| Problem requirements |
Tally every line in the entries below that holds "marker", then give only the total.

=-=-=

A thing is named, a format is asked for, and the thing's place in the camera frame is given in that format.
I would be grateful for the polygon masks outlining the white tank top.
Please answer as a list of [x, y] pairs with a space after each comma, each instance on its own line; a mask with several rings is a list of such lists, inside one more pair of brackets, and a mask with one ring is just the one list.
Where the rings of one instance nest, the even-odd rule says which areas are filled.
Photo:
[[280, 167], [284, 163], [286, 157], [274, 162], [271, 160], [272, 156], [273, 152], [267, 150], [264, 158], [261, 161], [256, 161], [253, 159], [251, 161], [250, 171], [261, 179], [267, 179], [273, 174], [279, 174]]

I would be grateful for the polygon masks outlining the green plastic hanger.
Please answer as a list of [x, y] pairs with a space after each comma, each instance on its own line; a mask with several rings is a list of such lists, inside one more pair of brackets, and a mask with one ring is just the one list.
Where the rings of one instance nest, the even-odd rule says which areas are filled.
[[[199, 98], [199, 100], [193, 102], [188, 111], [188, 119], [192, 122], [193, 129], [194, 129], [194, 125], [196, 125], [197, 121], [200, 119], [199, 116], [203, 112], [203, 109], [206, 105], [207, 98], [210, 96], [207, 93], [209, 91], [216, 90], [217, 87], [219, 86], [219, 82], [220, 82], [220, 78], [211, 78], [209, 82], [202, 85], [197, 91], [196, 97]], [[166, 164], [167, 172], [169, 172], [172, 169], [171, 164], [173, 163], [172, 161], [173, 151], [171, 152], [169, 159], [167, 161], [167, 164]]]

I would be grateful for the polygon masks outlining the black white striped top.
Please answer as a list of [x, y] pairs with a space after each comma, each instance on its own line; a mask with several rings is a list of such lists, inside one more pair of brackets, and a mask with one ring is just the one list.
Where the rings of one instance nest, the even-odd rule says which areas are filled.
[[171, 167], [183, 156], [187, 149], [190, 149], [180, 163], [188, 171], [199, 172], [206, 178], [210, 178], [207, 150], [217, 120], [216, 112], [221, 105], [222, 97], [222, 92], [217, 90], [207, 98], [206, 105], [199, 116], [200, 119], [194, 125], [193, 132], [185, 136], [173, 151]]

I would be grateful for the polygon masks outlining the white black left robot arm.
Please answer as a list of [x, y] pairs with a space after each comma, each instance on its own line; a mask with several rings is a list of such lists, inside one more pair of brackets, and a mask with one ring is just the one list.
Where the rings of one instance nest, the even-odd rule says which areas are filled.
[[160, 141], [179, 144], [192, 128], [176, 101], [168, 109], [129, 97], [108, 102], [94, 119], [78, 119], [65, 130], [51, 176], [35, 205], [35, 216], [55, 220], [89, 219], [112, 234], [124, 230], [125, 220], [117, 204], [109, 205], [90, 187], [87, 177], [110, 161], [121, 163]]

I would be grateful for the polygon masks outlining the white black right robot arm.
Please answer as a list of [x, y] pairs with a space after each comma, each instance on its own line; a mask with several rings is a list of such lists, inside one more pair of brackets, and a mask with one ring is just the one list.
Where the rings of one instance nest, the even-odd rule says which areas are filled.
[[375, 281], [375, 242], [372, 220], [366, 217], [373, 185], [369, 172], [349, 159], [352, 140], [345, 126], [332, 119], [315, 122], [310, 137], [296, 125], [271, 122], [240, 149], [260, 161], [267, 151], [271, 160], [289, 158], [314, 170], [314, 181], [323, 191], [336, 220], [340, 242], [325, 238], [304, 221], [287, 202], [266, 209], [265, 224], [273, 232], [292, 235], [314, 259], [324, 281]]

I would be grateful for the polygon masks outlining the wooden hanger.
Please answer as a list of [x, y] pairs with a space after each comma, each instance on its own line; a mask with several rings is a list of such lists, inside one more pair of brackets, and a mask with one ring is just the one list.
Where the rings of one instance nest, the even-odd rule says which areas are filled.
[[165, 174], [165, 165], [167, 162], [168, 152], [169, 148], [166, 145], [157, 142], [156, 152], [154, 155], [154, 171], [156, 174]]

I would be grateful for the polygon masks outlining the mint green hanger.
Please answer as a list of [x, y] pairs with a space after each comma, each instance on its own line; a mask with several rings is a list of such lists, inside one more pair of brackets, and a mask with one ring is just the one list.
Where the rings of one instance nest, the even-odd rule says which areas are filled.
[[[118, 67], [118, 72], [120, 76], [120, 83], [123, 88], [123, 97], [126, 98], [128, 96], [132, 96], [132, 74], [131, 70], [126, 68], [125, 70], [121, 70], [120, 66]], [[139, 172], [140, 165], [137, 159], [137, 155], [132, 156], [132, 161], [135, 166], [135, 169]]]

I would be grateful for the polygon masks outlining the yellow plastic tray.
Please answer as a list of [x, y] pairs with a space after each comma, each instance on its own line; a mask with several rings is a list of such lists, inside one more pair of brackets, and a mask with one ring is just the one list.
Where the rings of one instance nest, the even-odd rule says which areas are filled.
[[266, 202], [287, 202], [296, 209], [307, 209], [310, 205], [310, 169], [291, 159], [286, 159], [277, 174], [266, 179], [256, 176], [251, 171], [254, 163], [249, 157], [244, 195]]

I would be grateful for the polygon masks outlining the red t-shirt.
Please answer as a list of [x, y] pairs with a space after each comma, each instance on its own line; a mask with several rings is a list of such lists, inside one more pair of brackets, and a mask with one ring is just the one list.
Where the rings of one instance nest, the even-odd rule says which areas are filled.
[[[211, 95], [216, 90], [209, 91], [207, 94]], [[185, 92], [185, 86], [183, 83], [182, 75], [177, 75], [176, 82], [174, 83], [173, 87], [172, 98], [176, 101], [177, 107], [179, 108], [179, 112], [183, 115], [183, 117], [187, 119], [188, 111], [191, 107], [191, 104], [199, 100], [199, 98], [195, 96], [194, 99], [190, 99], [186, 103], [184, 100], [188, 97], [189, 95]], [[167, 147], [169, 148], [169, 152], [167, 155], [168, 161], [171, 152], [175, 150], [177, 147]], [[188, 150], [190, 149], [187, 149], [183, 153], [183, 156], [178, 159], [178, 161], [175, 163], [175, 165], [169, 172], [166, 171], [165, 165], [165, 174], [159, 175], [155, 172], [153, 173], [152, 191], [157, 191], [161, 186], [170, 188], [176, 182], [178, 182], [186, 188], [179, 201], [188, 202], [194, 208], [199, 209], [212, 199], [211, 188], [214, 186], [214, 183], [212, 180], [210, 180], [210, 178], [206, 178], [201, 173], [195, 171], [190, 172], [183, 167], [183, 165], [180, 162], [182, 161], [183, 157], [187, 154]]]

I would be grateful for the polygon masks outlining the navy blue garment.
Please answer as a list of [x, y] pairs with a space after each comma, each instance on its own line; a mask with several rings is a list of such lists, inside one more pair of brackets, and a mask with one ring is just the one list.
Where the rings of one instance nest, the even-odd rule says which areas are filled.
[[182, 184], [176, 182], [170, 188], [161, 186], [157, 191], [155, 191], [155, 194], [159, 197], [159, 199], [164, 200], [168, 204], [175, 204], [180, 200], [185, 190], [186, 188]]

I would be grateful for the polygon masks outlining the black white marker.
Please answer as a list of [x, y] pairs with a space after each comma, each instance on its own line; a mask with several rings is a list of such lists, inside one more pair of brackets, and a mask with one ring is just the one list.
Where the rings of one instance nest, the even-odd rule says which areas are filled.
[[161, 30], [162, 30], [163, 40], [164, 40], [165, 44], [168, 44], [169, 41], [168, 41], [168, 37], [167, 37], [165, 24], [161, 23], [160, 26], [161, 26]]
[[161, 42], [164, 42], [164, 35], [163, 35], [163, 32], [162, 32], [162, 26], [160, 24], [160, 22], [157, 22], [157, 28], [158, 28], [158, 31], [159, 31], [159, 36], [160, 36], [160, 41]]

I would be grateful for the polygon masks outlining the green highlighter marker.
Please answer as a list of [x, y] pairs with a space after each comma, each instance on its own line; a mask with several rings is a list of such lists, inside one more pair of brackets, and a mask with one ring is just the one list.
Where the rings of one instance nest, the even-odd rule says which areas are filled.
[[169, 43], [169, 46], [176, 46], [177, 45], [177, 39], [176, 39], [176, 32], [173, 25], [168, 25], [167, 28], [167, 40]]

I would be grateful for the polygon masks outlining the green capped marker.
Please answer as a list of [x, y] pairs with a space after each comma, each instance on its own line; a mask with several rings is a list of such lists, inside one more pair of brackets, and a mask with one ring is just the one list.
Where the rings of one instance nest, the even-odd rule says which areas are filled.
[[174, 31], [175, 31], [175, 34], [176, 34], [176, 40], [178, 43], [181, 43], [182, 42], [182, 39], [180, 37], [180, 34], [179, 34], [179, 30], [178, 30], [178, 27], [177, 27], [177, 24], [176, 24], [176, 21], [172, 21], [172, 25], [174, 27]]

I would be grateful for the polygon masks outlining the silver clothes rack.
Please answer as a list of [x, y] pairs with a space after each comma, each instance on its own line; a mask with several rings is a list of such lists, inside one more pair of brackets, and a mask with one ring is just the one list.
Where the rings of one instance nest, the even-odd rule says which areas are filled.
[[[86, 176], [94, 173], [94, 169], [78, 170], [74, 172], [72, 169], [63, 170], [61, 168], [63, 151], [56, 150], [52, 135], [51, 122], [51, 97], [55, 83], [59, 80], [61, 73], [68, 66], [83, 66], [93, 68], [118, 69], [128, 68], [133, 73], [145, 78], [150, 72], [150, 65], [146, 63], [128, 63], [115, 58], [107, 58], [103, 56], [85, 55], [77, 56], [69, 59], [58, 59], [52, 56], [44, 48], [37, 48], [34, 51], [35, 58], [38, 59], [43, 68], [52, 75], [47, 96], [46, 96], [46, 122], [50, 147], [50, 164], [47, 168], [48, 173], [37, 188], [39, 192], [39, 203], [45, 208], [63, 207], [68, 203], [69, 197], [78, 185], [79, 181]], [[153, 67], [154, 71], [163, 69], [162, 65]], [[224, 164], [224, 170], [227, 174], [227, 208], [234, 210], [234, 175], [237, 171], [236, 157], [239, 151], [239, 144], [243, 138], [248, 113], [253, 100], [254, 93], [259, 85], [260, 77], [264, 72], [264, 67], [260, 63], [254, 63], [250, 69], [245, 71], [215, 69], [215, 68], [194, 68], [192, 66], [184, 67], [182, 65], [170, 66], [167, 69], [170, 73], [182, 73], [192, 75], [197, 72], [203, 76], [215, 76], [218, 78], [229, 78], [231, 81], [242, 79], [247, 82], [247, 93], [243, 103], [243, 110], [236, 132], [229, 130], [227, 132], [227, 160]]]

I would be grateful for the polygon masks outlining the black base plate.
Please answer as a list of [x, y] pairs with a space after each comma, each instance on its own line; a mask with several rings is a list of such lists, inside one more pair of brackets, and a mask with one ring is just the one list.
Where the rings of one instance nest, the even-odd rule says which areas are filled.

=-=-=

| Your response |
3